* **Task to complete**:
In the material below, find the span from the line with "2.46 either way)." to the line with "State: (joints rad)" and transcribe only those lines, exactly, ends included, without the pictures.

* **Dataset extract**:
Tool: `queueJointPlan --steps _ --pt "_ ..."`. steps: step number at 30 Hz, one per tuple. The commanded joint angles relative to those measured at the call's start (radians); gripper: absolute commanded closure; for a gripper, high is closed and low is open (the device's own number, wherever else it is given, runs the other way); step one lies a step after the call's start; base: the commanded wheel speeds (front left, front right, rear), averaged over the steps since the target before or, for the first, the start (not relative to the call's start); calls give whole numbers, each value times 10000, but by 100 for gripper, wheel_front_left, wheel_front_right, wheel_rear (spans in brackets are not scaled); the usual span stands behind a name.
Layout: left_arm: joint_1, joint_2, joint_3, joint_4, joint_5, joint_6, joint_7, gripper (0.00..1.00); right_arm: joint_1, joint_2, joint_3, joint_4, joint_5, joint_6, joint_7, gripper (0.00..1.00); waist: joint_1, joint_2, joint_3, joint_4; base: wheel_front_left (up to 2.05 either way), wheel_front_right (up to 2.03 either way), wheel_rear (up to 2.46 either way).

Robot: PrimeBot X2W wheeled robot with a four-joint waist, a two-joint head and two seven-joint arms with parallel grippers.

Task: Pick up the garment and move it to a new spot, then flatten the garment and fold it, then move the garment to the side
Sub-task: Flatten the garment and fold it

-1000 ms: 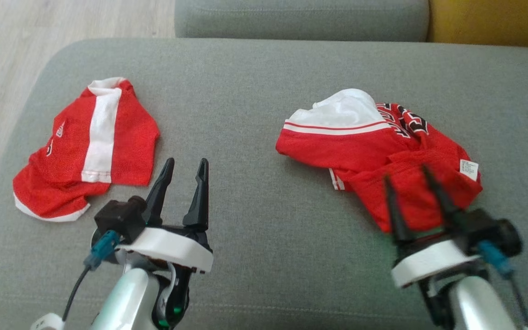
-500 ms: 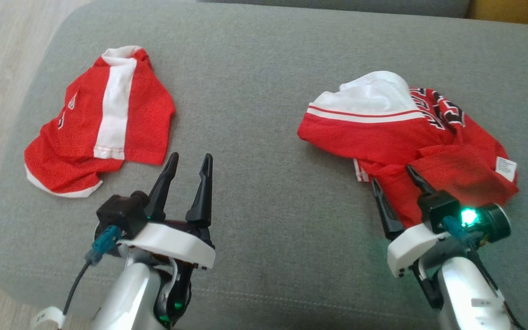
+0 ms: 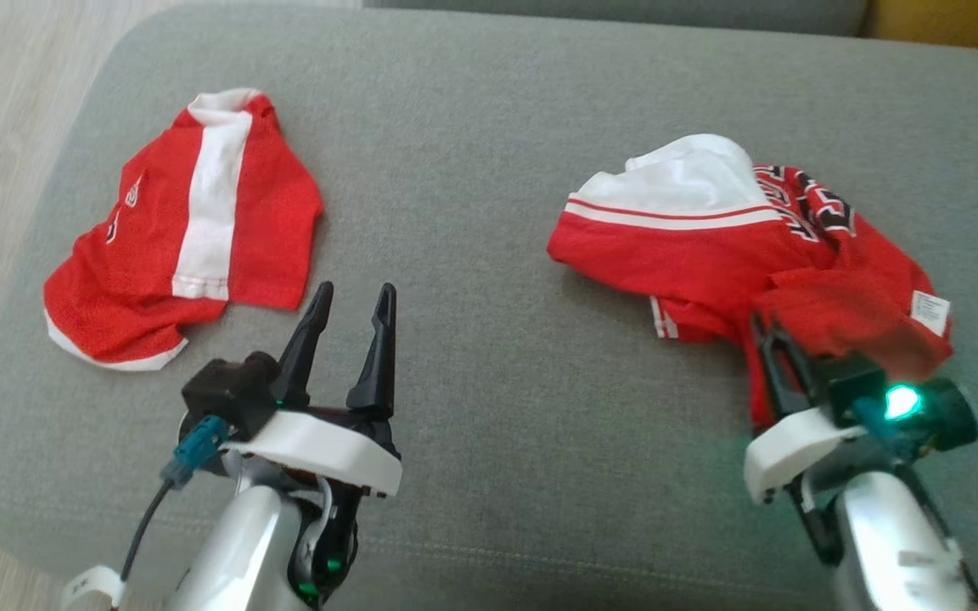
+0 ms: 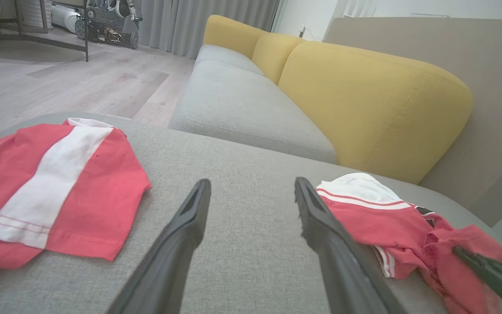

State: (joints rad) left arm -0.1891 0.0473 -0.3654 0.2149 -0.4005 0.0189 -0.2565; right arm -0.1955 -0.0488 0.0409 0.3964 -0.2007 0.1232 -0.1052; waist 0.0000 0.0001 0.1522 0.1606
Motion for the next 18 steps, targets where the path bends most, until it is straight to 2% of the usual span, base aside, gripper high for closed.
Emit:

* **Exercise response**:
Layout: left_arm: joint_1, joint_2, joint_3, joint_4, joint_5, joint_6, joint_7, gripper (0.00..1.00); right_arm: joint_1, joint_2, joint_3, joint_4, joint_5, joint_6, joint_7, gripper (0.00..1.00); waist: joint_1, joint_2, joint_3, joint_4; base: wheel_front_left (up to 2.05 either way), wheel_front_right (up to 2.03 either way), wheel_rear (up to 2.46 either way).

Robot: PrimeBot X2W wheeled robot with a four-joint waist, a two-joint head and two seven-joint arms with parallel grippers.

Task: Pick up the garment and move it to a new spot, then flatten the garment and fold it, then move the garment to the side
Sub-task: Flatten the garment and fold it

-1000 ms: 
-500 ms: 
+0 ms: 
+0 ms: 

State: (joints rad) left arm -0.1891 0.0473 -0.3654 0.2149 -0.4005 0.0189 -0.2565; right arm -0.1955 -0.0488 0.0409 0.3964 -0.2007 0.1232 -0.1052; waist 0.0000 0.0001 0.1522 0.1606

There is no more to this output.